/---

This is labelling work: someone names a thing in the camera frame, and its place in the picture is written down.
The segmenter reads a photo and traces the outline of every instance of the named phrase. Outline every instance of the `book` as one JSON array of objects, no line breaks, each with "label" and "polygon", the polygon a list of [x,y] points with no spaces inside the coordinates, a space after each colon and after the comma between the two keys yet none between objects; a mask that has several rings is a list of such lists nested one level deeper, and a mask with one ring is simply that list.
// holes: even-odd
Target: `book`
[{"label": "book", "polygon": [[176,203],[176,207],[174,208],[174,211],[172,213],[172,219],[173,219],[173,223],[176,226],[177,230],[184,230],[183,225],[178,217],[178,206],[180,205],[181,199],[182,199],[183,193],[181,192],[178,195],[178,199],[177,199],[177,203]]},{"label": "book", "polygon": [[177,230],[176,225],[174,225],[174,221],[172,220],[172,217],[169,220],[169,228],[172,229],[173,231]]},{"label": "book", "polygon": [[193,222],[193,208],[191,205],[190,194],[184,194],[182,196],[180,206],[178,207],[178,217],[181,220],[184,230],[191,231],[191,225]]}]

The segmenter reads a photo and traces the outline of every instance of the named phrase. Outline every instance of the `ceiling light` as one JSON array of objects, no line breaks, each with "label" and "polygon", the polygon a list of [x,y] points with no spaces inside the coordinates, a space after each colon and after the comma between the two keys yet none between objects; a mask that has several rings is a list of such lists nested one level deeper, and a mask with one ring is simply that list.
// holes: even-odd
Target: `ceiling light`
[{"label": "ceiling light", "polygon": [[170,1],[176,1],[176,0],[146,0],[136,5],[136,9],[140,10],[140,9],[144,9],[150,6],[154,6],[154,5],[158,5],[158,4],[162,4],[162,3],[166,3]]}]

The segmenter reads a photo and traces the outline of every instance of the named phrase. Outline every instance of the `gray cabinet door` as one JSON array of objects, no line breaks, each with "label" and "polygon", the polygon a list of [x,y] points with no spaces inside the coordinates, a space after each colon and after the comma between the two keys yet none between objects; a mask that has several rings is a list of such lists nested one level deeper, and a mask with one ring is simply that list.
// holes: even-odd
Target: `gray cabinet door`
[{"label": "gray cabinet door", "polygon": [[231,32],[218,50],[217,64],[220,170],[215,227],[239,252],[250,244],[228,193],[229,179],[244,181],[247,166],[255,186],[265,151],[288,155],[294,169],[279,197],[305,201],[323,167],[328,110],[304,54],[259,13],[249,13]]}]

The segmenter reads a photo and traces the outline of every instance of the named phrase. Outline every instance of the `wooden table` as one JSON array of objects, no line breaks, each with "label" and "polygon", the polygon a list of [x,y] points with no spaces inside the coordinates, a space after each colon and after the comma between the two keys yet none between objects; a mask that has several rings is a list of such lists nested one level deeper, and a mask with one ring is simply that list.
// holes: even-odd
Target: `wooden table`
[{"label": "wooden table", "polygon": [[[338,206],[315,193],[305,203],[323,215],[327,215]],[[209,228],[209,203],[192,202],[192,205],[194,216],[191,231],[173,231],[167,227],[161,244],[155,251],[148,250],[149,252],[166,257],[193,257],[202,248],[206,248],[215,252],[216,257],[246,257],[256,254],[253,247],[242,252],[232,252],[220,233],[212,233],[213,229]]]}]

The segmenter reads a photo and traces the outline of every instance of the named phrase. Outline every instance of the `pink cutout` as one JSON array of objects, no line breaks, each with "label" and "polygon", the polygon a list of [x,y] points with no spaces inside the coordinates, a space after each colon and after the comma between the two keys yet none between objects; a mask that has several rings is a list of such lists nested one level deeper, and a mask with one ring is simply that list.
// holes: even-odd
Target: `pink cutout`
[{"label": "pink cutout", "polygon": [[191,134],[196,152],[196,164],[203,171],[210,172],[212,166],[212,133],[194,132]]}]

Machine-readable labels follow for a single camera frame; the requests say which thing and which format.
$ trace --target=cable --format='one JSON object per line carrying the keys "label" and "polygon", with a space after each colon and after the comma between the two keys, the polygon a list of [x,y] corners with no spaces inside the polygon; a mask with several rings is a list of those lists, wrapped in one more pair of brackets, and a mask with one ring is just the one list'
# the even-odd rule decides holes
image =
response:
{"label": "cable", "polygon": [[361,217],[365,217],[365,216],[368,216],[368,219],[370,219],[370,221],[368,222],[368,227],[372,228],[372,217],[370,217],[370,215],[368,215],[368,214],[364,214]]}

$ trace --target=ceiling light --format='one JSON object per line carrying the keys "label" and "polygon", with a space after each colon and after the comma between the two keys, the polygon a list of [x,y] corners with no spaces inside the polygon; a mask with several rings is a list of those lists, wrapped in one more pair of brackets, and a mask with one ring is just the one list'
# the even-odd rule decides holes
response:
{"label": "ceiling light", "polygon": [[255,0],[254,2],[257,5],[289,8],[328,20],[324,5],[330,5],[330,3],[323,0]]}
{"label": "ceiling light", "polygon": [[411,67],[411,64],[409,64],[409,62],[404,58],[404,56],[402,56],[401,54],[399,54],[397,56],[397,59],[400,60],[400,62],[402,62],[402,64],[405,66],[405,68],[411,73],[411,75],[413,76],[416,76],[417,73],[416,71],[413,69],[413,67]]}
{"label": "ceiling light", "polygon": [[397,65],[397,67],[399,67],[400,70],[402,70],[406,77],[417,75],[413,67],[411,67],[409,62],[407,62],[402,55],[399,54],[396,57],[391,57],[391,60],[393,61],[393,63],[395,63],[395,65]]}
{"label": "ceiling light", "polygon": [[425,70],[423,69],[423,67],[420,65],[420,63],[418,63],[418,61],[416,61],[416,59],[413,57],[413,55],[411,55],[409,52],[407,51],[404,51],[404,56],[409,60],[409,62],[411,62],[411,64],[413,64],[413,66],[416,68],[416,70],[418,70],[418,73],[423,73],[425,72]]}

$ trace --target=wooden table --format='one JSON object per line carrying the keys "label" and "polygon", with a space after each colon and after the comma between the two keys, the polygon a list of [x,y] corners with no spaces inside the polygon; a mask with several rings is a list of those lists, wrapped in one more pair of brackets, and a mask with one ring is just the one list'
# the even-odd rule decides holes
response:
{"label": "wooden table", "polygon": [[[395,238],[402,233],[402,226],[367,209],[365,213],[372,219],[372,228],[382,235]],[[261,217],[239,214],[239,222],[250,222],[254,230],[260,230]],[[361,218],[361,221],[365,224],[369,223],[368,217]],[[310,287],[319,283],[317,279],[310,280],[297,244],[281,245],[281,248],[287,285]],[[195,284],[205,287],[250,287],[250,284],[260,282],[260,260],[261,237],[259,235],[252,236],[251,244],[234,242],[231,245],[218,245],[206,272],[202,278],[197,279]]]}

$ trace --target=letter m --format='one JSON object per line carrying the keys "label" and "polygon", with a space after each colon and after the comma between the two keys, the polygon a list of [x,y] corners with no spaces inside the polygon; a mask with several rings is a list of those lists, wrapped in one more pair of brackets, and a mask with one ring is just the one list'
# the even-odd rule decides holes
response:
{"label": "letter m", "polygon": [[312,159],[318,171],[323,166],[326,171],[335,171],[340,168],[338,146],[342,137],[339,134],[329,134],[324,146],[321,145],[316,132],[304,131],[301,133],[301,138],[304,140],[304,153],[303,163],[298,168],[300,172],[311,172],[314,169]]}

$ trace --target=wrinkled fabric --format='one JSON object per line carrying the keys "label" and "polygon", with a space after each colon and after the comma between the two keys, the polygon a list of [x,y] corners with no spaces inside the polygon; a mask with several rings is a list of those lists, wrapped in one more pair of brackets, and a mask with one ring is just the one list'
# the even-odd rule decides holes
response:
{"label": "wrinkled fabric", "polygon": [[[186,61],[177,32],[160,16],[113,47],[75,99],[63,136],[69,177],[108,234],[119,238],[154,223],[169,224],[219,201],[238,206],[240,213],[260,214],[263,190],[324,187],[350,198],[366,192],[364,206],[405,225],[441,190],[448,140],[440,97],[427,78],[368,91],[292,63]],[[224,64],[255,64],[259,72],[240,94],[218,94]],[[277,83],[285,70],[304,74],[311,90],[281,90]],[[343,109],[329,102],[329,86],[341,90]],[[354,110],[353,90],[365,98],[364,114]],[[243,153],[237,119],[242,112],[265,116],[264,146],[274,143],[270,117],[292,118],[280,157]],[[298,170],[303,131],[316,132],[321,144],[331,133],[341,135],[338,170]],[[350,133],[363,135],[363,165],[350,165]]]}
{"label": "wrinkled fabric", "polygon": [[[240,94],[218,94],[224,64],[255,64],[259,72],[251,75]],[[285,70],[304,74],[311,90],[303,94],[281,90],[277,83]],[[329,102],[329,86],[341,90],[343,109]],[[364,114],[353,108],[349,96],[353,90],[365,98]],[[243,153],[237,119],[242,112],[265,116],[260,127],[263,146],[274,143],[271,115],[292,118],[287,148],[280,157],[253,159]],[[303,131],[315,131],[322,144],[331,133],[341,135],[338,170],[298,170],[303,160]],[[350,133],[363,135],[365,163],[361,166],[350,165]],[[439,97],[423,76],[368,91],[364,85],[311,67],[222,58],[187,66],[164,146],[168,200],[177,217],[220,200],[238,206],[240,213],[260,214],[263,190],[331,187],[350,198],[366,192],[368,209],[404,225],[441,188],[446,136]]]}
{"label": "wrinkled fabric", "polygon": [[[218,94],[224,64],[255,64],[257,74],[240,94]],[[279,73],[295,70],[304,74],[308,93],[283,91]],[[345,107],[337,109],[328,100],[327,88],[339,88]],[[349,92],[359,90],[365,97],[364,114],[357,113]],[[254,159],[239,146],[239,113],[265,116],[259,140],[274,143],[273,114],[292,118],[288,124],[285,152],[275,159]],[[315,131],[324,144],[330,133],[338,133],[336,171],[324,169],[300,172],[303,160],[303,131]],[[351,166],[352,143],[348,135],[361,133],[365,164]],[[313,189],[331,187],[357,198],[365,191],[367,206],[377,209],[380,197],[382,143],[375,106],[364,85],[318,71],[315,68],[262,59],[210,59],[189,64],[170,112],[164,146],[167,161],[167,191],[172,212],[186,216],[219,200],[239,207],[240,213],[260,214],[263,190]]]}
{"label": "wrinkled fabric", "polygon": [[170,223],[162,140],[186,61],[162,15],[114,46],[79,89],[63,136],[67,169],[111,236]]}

\---

» **Instructions for the task**
Working from the records above, find how many lines contain the string "frame" and answer with the bare number.

» **Finished exercise**
2